Following the suspension of Scottsdale Gallery Association’s weekly Thursday night ArtWalk series through April 16, many of the Arts District galleries have followed suit and closed their doors.
The galleries are still open for business via online sales, private appointments and even home visits.
“We made the decision this week to be closed, but we are still here working,” said Deb Neal, co-owner of Territorial Indian Arts & Antiques with husband Alston Neal.
“There is no traffic at all on Main Street, which is safe, I guess,” she added.
French Thompson also made the decision to close his jewelry gallery, French Designer Jeweler, for at least two weeks starting the week of March 23.
“I was hoping that either the President, the Arizona governor or the mayor of Scottsdale would issue a request for all non-essential businesses to close for a time period, Thompson said.
“My thinking was that if everyone was to quarantine all at the same time, we all would be better off than if people do it and others did not do it. Since that is not happening, we are doing it voluntarily.”
According to Thompson, SGA president, the April Art and Chocolate Gold Palette ArtWalk also is postponed indefinitely.
With no weekly ArtWalks and no usual springtime crowds, galleries are losing money.
“The economic impact is unfathomable, as most galleries are ma-and-pa businesses with no cushion,” Alston said.
The Marshall Gallery co-owner Peter Strub added that they’ve seen a “sharp drop-off of traffic and sales.”
“It happened overnight at the height of our season,” he said.
Online sales are now more important than ever.
“We are working diligently on our website, where shopping is available 24/7,” Alston said, adding that they also offer virtual tours of their gallery online.
Besides the galleries, the artists they represent also rely on online sales.
“Artists depend on the sales of work,” Strub said. “Abrupt truncation is devastating, as they are self-employed without unemployment insurance. In order to support artists, interested parties should continue to shop online.”
To help sales, the Marshall Gallery is offering 10 percent off any art purchase until May 1.
Though the Marshall Gallery canceled its robust lineup of in-gallery spring events, including their concert series, Strub said the gallery is still open for business “unless directed otherwise by authorities.”
“We have a large space. We take care and wipe down surfaces many times a day. We practice social distancing. We remain available to serve the community’s cultural needs and market our artists’ work,” he added.
The Marshall Gallery guests can either make appointments for private showings and virtual tours or set up a time for Strub or co-owner DeeAn Gillespie to bring art to clients’ homes.
“We’re here to serve,” Strub said. “Anyone wanting a private Skype or FaceTime virtual tour should just call us, and we’ll arrange it.”
Royse Contemporary owner Nicole Royse said she is also happy to bring art to clients.
“The coronavirus has impacted foot traffic greatly, which therefore has decreased sales as my business relies heavily on patrons viewing the artwork in person before purchasing,” Royse said.
Open by appointment only, the gallery currently features the work of Marilyn Szabo and Cam DeCaussin in an exhibition entitled “Midcentury in the Desert.”
Royse said she increased gallery cleanings and postponed all receptions until April.
“It will be incredibly challenging,” she said of staying afloat. “The best thing people can continue to do is support small local businesses during this challenging time and buy art.”
French Designer Jeweler will continue to virtually host the Ring Invitational, a month-long showcase of high-end rings designed and created by artists all over the country and internationally, as well.

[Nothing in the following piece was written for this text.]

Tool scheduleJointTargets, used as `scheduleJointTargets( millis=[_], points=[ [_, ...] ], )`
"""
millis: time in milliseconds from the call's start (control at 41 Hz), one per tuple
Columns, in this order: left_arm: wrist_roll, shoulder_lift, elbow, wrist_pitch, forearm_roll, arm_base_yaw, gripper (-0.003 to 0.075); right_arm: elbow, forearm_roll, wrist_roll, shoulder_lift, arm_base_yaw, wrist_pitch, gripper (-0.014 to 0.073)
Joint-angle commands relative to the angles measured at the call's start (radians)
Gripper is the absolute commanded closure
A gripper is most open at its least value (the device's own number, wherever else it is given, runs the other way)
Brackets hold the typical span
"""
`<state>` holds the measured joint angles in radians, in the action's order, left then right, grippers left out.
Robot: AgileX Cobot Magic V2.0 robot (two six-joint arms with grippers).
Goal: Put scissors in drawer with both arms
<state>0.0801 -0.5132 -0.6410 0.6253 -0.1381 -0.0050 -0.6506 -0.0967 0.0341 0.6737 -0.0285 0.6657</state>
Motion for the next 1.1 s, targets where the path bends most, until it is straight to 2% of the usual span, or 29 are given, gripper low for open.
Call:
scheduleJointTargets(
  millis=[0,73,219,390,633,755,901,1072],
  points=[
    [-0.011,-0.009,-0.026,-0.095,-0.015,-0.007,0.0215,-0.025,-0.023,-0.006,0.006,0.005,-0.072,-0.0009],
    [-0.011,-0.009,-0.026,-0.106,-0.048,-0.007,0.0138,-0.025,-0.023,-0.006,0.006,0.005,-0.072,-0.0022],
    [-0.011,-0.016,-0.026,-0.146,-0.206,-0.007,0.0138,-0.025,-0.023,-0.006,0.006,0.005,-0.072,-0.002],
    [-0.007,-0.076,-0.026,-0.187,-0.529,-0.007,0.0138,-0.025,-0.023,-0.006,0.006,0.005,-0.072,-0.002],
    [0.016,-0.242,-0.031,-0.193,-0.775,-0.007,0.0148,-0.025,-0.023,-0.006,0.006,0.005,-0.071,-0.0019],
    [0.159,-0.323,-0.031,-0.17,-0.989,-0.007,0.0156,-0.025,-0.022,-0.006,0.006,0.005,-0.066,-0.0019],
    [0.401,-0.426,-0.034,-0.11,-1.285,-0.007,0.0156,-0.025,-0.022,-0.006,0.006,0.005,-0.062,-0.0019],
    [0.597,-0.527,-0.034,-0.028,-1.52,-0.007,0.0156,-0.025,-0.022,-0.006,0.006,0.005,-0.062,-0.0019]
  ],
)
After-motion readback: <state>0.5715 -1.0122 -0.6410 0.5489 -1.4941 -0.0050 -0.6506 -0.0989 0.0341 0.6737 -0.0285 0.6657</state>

“We have a wonderful online presence and have both photos and videos of the rings in our Invitational Ring show,” Thompson said.
“Our website is a beautiful representation of the jewelry we have here in the gallery, and everything in our gallery has a presence on the website,” he added. “We just had a phone call from out of state ordering an item that was on the website.”
Thompson said, for now, he and his staff will continue to take turns working in the gallery.
“We will be here in the gallery for phone calls and deliveries. My employee and I will rotate days on and days away, so we are not here at the time with the potential of spreading it between us,” he said.
Much like Royse Contemporary, Territorial Indian Arts & Antiques, and the Marshall Gallery, French Designer Jeweler is also following World Health Organization and Centers for Disease Control and Prevention guidelines, including following the proper sanitizing and hand-washing protocol.
Thompson and his team are also cleaning the cases and jewelry after they are handled.
“If we had to close for a month, we can weather through as our business had had to deal with the recession and are still here and welcoming business,” Thompson said. “We will concentrate on promoting our online presence and see if we can supplement with online sales.”
Over at the Marshall Gallery, Strub said they do not allow usage of their bathroom and often sanitize all surfaces and shared objects such as pens.
“Culture and the arts are such a vital part of a thriving, healthy community. We continue to be committed to serving our public and ensuring our community of artists and patrons have access to their cultural lifeblood,” Strub said.